··· RECORDED DATA
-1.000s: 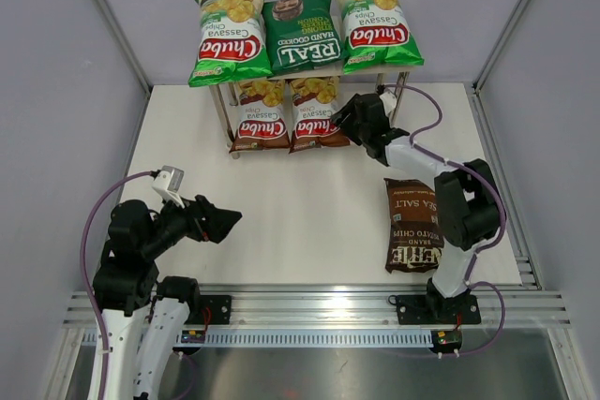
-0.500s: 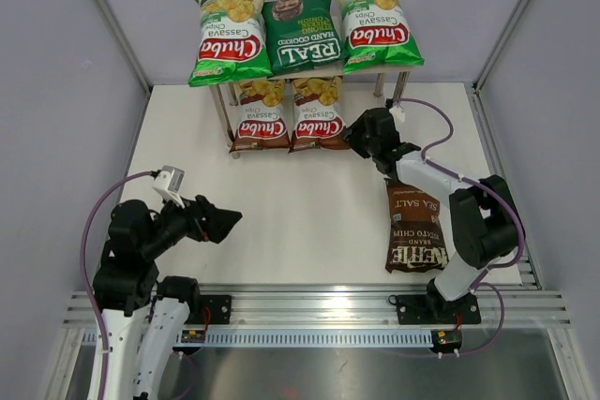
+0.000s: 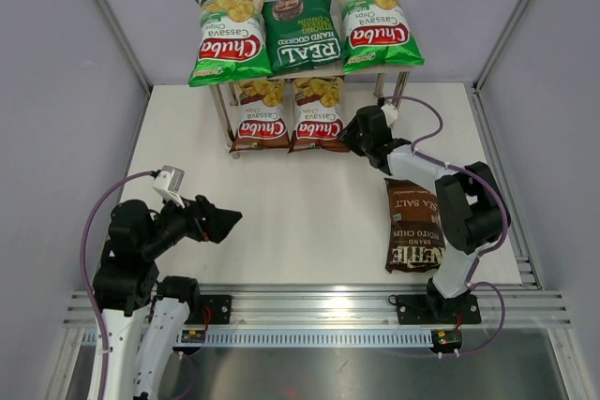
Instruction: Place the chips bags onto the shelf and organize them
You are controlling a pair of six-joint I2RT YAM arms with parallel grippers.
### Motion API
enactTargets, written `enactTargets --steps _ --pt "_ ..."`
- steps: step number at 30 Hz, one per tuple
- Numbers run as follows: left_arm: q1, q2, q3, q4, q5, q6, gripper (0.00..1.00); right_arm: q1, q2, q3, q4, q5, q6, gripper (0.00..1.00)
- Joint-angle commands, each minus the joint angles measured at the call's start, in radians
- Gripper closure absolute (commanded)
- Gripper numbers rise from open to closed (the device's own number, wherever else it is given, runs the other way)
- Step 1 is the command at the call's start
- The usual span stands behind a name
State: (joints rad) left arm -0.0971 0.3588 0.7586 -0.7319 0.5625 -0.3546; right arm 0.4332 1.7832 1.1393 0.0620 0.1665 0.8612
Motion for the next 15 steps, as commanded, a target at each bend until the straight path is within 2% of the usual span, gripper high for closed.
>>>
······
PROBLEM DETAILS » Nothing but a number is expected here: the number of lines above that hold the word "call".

RESPONSE BELOW » 2